Pada tahun 2003, Indonesia belum memiliki Undang-Undang Informasi dan Transaksi Elektronik (UU ITE) maupun Undang-Undang Pornografi yang spesifik mengatur kejahatan siber dan perekaman ilegal.
: Muncul rasa curiga yang tinggi dan tidak nyaman setiap kali harus menggunakan fasilitas umum atau toilet di tempat kerja karena khawatir ada kamera tersembunyi.
The vulnerability of public figures to voyeurism. Video ganti baju sarah azhari femmy permatasari
: Sarah Azhari dan Femmy Permatasari merupakan sosok yang paling vokal dalam membawa kasus ini ke jalur hukum. Mereka melaporkan oknum berinisial BJM, yang diduga sebagai dalang di balik pemasangan kamera tersebut. Dampak dan Kelanjutan Kasus
Kasus ini menjadi pengingat penting mengenai bahaya cyber voyeurism dan kekerasan berbasis gender online (KBGO).
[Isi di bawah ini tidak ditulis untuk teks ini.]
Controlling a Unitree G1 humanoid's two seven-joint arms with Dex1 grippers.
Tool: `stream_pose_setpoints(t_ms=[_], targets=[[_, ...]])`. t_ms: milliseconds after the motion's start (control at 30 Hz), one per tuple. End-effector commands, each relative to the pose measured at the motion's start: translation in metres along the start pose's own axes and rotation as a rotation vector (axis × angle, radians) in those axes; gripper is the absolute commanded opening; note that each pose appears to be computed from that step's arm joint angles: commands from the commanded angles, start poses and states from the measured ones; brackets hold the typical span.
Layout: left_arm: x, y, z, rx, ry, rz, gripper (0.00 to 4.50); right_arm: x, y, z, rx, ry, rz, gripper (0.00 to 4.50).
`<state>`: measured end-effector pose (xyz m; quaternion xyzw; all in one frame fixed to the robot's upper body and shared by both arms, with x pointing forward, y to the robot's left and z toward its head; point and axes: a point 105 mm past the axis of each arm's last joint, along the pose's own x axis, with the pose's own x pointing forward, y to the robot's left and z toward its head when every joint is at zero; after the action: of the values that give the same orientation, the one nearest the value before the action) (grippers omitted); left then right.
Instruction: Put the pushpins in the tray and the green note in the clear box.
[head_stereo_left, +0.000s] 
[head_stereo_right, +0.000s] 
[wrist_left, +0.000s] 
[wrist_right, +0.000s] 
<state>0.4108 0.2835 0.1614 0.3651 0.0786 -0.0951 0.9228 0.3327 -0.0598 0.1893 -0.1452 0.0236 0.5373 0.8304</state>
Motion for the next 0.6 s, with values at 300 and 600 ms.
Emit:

Mengetahui fakta di balik kata kunci ini sangat krusial agar masyarakat tidak menormalisasi konten hasil kejahatan kamera tersembunyi. : Sarah Azhari dan Femmy Permatasari merupakan sosok
Below are three potential paper outlines based on different academic perspectives: 1. Legal Analysis: Privacy Rights in the Pre-Digital Era
Ketika kasus ini dibawa ke jalur hukum, penegak hukum menghadapi kendala besar terkait perangkat undang-undang yang berlaku. Pada tahun 2003, Indonesia belum memiliki maupun UU Pornografi yang spesifik mengatur tentang penyebaran konten intim tanpa persetujuan (NCII - Non-Consensual Close-up Images ). Mengetahui fakta di balik kata kunci ini sangat
Pada , Sarah Azhari, Rachel Maryam, dan Femmy Permatasari mengambil langkah berani dengan menggelar jumpa pers bersama Tempo Data . Langkah ini diambil untuk menegaskan status mereka sebagai korban kejahatan , bukan pelaku video asusila.
Tanpa sepengetahuan mereka, ruang ganti dan kamar mandi yang mereka gunakan telah dimodifikasi. Pihak pengelola studio memasang kaca rias dua arah (tembus pandang dari belakang) serta kamera tersembunyi untuk merekam aktivitas para artis saat berganti pakaian dan menggunakan toilet.